Взгляните с такой стороны. Когда он работал в левой газете «Трибьюн», ему приходилось терпеть порицание более ортодоксальных читателей. Им не нравилось, что он пишет о литературе, которая как будто мешала, а не способствовала «делу», – например, о поэмах роялиста-англиканца, да к тому же тори по убеждениям, Т.С. Элиота или о лингвистических экспериментах самородка Джеймса Джойса. Ему приходилось почти извиняться за то, что просит своих читателей пойти посмотреть на первые одуванчики в парке, а не проводить воскресенье, раздавая левацкие памфлеты. Он знал, в чем суть марксизма. Он сражался бок о бок с марксистами в Испании, но в отличие от более радикальных английских социалистов был не готов закрывать глаза на то, что делается от имени марксизма в России. Его радикализм был радикализмом XIX века – с сильной примесью чего-то более старого, диссентерского духа Дефо и гуманистического гнева Свифта. Он заявлял, что Свифтом из всех писателей он восхищается с наименьшими оговорками, и то, что Свифт был деканом собора Святого Патрика в Дублине, нисколько не оскорбляло его агностицизма. Оруэлл написал одно скверное, но очень трогательное стихотворение: в своей прошлой инкарнации он оказывается сельским священником, который медитирует в садике, глядя, как растут ореховые деревья.
Красиво сказано, и в этом есть изрядная доля истины. Свою страну он любил гораздо больше своей партии. Ему не нравилась тенденция более ортодоксальных социалистов жить в мире чистой доктрины и игнорировать реалии унаследованной, национальной традиции. Оруэлл ценил свое английское наследие – язык, полевые цветы, церковную архитектуру, «Оксфордский мармелад Купера», невинную непристойность открыток со взморья, англиканские гимны, горькое пиво, отменную чашку крепкого чаю. Вкусы у него были буржуазные, а сам он хотел стать на сторону рабочих.
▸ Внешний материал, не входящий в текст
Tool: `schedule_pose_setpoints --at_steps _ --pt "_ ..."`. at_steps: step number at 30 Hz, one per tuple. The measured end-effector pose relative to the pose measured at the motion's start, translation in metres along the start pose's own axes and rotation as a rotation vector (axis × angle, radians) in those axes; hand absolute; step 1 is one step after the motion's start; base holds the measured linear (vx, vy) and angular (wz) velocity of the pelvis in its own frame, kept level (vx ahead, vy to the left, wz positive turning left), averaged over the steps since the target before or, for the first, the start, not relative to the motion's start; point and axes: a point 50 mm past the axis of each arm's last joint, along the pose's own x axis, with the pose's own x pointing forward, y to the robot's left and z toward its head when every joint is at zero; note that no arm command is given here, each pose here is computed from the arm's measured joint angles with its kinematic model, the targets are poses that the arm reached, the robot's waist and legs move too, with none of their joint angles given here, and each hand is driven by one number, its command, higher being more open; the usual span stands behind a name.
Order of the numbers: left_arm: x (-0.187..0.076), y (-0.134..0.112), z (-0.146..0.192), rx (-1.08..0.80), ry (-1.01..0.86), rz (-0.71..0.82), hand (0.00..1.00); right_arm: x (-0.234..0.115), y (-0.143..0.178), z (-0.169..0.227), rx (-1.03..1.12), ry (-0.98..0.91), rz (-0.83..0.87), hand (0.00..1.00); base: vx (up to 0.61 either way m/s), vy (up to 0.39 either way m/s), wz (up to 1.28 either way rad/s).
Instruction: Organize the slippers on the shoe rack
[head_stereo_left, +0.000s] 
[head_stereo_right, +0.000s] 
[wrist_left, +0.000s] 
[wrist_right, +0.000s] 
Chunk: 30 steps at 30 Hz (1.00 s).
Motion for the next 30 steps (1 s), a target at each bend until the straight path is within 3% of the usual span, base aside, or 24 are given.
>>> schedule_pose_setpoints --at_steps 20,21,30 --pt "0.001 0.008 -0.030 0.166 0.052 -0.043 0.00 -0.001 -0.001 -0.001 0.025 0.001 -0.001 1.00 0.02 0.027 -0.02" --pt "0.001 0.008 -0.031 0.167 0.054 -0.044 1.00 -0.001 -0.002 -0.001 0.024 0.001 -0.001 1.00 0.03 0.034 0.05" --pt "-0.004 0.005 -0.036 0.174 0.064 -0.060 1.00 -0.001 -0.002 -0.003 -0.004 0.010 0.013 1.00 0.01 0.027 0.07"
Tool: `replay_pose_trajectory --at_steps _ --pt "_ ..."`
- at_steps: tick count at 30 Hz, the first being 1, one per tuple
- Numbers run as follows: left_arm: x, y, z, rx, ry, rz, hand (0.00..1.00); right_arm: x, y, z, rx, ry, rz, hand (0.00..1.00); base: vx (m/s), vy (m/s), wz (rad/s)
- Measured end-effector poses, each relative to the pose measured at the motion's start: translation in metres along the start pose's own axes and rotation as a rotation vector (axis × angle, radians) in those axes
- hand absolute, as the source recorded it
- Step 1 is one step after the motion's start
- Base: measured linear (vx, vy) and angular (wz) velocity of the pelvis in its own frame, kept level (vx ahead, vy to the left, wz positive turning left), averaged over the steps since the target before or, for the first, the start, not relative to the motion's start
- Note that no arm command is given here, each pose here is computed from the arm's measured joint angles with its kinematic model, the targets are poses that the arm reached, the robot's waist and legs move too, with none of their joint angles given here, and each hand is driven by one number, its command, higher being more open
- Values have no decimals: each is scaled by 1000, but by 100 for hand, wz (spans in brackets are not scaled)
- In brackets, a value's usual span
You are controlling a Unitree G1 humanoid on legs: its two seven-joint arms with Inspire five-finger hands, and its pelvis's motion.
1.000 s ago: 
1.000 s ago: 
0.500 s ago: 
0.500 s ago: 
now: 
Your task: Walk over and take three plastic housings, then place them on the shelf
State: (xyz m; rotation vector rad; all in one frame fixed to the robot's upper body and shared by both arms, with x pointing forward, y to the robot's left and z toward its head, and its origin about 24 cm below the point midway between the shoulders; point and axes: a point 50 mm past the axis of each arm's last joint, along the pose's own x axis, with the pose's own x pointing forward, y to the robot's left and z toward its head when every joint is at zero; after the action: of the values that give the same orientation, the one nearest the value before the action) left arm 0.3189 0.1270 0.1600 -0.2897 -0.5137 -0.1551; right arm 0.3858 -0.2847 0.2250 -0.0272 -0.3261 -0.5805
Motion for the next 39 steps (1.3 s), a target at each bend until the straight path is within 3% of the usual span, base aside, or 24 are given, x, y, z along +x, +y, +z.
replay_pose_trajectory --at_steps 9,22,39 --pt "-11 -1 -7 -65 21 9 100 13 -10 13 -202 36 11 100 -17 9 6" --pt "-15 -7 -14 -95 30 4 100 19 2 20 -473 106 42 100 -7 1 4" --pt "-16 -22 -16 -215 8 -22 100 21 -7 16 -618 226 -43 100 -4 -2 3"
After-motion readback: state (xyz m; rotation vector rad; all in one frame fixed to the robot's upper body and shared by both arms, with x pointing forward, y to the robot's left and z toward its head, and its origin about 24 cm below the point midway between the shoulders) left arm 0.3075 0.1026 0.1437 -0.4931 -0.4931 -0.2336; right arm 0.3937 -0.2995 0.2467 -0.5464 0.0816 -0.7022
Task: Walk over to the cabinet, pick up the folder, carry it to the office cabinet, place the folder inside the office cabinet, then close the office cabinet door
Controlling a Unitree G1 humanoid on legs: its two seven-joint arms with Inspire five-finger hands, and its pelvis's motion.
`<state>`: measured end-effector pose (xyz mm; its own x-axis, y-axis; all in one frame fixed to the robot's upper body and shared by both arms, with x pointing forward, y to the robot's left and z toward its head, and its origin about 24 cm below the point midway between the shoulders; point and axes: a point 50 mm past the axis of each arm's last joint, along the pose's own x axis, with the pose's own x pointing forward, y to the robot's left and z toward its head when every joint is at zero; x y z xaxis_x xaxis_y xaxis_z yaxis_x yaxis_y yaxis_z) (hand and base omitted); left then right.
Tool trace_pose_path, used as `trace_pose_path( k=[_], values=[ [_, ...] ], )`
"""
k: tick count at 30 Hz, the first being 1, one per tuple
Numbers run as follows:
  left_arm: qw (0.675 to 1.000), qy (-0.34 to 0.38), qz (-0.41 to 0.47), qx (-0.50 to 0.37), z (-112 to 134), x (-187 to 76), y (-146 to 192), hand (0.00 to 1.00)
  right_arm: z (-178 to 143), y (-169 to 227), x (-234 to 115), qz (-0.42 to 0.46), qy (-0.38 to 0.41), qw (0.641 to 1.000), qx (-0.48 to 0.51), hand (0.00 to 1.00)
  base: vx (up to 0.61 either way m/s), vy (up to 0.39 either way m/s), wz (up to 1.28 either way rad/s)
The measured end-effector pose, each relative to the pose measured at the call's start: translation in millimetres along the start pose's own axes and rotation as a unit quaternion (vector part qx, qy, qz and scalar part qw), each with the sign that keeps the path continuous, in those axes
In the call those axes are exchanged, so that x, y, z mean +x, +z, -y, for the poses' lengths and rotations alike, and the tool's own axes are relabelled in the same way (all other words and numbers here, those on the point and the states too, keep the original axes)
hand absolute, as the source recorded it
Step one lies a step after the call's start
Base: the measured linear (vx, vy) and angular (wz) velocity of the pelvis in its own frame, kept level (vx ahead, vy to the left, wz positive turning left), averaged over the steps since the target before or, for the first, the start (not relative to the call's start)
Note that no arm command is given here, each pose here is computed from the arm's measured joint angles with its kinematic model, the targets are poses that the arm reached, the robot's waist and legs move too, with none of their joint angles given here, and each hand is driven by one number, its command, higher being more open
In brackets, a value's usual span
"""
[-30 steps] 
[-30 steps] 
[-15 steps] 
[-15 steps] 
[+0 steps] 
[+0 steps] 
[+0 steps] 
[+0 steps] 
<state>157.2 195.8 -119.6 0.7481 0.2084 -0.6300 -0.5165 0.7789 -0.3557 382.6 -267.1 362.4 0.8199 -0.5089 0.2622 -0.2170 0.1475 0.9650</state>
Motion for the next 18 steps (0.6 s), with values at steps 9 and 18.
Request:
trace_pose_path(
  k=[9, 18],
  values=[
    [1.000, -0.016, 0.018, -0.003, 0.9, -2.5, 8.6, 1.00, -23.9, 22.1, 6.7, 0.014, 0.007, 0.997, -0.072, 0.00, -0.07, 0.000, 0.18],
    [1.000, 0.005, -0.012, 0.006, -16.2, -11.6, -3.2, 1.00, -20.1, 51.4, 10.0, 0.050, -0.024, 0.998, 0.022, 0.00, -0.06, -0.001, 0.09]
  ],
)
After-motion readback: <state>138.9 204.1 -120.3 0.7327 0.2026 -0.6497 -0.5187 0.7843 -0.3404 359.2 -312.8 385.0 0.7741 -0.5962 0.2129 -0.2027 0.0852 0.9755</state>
Не забывайте, он был сыт по горло и утратил надежду. Он пытался любить рабочих, но не мог. В конце концов, он был выходцем из правящего класса, он учился в Итоне, он говорил с аристократическим акцентом. Когда он призывал своих собратьев-интеллектуалов по среднему классу спуститься на ступеньку и принять культуру горняков и фабричных рабочих, он говорил: «Вам нечего терять, кроме произношения». Но сам-то он не мог его «потерять». Сердцем он был за справедливость для рабочего класса, но не мог принять рабочих как реальных людей. Они были животными – благородными и могучими, как конь Боксер из «Скотного двора», но, по сути, из иного теста, чем он сам. Он боролся со своей неспособностью любить их путем отчаянного самоотречения: вынудил себя скитаться по трущобам Парижа и Лондона, провел несколько месяцев в аду, плодом которых стала книга про «Причал Уигана». Он жалел рабочих – или животных. А еще он их боялся. В его произведениях силен элемент ностальгии – по жизни рабочего класса, которой он не мог жить. И эта ностальгия превратилась в неуемную тоску по дому. А она, в свою очередь, смешалась с другой ностальгией.
Вы правы. Оруэлл воображает невозможно уютное прошлое – прошлое как своего рода кухню, где с балок свисают окорока и пахнет старой собакой. Как социалисту ему следовало бы относиться к прошлому настороженно. Как только начнешь тосковать по доброму полицейскому, чистому воздуху, шумным вольным речам в пабе, по семьям, члены которых держатся заодно, по жареном мясу и йоркширскому пудингу, по буйству старого мюзик-холла, не успеешь оглянуться, как станешь ломать шапку перед сквайром. Этому прошлому приходится противопоставлять настоящее – настоящее с его политическими догмами, вооруженными полицейскими, выдохшимся пивом, страхом перед прослушиванием, рыбными сосисками. Помните героя «Глотнуть воздуха»? Он откусывает от такой дряни и говорит, что ощущение такое, будто у тебя на языке современный мир. Оруэлл, кажется, боится будущего. Он хочет противопоставить ему прошлое, точно прошлое было реальным миром с неподдельными предметами.